La Polonia andrà al voto il prossimo autunno in una situazione per certi versi simile a quella della Turchia: un partito di governo, il Pis, al potere da quasi 20 anni e con tendenze autoritarie, un’opposizione che cerca di unirsi per avere qualche possibilità di cambiare un esito elettorale che rischia di essere scontato. Se il governo polacco non è ancora al punto di far arrestare gli oppositori come Erdogan, i rivali del Pis non possono però contare sull’aiuto fornito dalla lunga crisi economica che sta danneggiando i consensi del presidente turco. 

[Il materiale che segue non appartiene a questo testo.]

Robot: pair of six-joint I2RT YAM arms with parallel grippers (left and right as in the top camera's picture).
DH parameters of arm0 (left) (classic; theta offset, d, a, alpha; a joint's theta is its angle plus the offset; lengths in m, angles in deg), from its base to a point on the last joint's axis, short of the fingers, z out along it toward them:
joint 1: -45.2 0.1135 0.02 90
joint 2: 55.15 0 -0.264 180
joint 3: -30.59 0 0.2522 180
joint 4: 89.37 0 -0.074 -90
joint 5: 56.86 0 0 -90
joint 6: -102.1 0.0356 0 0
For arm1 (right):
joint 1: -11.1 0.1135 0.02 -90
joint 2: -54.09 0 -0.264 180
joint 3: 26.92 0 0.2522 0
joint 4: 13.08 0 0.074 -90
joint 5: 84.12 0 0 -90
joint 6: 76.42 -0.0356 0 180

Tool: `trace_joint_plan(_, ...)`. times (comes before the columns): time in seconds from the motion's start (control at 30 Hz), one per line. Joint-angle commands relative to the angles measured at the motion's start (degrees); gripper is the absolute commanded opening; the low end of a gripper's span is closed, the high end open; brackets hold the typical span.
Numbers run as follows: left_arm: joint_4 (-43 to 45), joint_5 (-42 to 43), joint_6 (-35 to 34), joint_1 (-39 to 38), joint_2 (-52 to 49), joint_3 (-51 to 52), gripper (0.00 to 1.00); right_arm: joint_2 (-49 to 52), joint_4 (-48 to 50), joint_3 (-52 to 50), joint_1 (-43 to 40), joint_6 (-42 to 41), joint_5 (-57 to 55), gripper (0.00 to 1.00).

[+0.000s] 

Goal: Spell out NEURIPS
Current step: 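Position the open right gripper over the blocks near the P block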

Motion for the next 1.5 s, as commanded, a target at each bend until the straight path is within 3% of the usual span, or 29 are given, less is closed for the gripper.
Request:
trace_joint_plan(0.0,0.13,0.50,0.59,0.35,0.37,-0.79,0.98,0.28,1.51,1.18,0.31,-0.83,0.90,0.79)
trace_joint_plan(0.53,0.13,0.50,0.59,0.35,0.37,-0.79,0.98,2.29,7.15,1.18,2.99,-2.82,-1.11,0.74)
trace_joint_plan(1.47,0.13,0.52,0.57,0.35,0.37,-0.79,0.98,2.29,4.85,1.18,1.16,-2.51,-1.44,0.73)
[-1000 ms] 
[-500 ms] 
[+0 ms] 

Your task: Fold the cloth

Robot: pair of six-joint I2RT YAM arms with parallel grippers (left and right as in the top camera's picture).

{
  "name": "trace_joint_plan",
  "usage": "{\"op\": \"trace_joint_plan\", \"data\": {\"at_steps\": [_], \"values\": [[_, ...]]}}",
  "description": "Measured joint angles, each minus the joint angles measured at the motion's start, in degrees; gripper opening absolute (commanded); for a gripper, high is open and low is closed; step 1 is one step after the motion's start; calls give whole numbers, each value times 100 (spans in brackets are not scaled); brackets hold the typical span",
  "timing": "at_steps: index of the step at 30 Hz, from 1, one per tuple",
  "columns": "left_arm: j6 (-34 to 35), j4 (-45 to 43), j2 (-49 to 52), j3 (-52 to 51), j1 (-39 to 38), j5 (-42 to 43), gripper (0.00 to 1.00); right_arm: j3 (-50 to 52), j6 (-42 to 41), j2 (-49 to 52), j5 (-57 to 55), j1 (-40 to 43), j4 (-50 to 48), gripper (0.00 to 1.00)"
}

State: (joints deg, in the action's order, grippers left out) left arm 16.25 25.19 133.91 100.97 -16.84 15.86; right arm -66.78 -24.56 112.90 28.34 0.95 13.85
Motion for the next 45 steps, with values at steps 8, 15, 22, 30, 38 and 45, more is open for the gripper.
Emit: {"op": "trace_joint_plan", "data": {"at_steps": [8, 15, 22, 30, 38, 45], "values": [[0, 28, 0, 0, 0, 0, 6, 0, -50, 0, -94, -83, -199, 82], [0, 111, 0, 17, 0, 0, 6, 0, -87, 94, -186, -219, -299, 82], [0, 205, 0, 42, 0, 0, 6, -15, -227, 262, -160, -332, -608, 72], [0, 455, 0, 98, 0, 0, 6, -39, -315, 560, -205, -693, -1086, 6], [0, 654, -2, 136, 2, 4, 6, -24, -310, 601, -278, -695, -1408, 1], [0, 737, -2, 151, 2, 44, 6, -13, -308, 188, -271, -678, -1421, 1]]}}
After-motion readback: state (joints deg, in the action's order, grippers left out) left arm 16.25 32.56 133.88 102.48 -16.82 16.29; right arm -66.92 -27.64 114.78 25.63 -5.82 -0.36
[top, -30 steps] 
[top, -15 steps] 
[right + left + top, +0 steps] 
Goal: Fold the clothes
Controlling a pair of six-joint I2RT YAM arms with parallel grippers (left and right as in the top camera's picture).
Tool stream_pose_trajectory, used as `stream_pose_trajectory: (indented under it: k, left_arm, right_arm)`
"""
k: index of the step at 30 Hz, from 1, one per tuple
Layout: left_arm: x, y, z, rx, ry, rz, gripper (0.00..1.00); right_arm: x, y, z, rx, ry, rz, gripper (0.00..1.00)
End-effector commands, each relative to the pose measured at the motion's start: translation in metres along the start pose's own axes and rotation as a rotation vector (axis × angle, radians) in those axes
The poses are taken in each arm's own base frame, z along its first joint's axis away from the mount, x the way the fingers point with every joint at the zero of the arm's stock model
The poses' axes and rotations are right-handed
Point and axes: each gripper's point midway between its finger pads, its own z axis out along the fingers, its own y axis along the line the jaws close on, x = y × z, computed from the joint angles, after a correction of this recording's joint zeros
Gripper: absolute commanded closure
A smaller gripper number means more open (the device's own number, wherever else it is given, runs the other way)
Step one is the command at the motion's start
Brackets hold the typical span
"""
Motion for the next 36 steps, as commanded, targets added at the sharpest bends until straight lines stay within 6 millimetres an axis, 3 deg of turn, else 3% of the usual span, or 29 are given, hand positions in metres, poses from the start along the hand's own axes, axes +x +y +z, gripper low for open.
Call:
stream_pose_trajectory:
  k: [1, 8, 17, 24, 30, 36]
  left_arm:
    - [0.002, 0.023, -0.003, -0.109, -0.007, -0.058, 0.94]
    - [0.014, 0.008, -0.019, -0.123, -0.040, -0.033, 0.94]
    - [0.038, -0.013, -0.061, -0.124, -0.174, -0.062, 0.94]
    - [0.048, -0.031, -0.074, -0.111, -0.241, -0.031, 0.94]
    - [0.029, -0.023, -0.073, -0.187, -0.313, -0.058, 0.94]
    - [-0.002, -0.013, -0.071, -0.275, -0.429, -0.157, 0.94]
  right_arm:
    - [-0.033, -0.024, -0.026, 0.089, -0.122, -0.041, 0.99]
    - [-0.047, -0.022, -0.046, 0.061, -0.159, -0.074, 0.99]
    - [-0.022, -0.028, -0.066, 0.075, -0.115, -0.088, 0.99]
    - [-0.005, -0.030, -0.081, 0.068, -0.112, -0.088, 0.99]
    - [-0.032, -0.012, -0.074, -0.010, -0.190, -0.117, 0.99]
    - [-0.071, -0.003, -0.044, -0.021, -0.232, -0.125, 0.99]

Anzi, la Polonia è in crescita da anni e l’invasione dell’Ucraina da parte della Russia ha alimentato i sentimenti nazionalisti incarnati dal Pis. Ma la lunga permanenza al governo ne ha comunque logorato i consensi. I sondaggi danno il Pis intorno al 35 per cento, otto punti in meno di quanto raccolto quattro anni fa.

Il principale blocco di opposizione, Piattaforma civica, è invece dato allo stesso risultato delle precedenti elezioni: il 25 per cento. Un aiuto determinante sembrava potesse arrivare nuova lista centrista Polonia 2050, che nei mesi scorsi aveva superato il 20 per cento nei sondaggi, ma che oggi è ridotta a poco più del 10.

Aggiungendo a questi due partiti anche i voti della sinistra, circa il 10 per cento, l’opposizione potrebbe mettere seriamente in difficoltà il Pis. La domanda che gli osservatori si fanno è se il capo di Po, l’ex presidente del consiglio dell’Unione europea Donald Tusk, riuscirà a riunire queste forze disparate che, almeno sulla carta, rappresentano più della metà degli elettori del paese. Oppure se la grande coalizione non si riuscirà a fare e il Pis potrà conquistare di nuovo una maggioranza parlamentare, pur controllando appena il 40 per cento dei voti.

Spagna

(Europa Press via AP)

Entro il prossimo dicembre gli spagnoli torneranno al voto con ancora in mente il ricordo del 2019, quando sono andati a votare ad aprile e poi di nuovo novembre a causa delle difficoltà dei partiti a formare una maggioranza di governo.

Dopo lugno tribolare, dal secondo voto di novembre era uscito il primo governo di coalizione nella storia del paese, guidato dal primo ministro Pedro Sanchez e sostenuto dai socialisti del Psoe e dalla coalizione di sinistra Unidos Podemos.

Anche le prossime elezioni si annunciano complicate per coloro che amano conoscere il governo «la notte del voto». Il Psoe è dato intorno al 25 per cento e Up al dieci: numeri che rendono difficile raggiungere una maggioranza autonoma. D’altro canto anche il Partito popolare è molto lontano dai risultati che otteneva una decina di anni fa e che consentivano regolarmente la formazione di governi monocolore. Gli ultimi sondaggi danno i popolari poco sopra al 30 per cento. Difficile per loro trovare alleati verso il centro: i liberali di Ciudadanos sono sostanzialmente spariti e rischiano di non eleggere nemmeno un parlamentare.

Rimane solo la destra radicale di Vox che i sondaggi danno sistematicamente più vicina al 15 per cento che al 10. Ma i popolari accetteranno di formare un governo di coalizione con uno dei partiti di destra più populisti d’Europa? Manca ancora un anno alle elezioni e molto può cambiare, ma senza grandi sconvolgimenti il punto centrale resterà questo.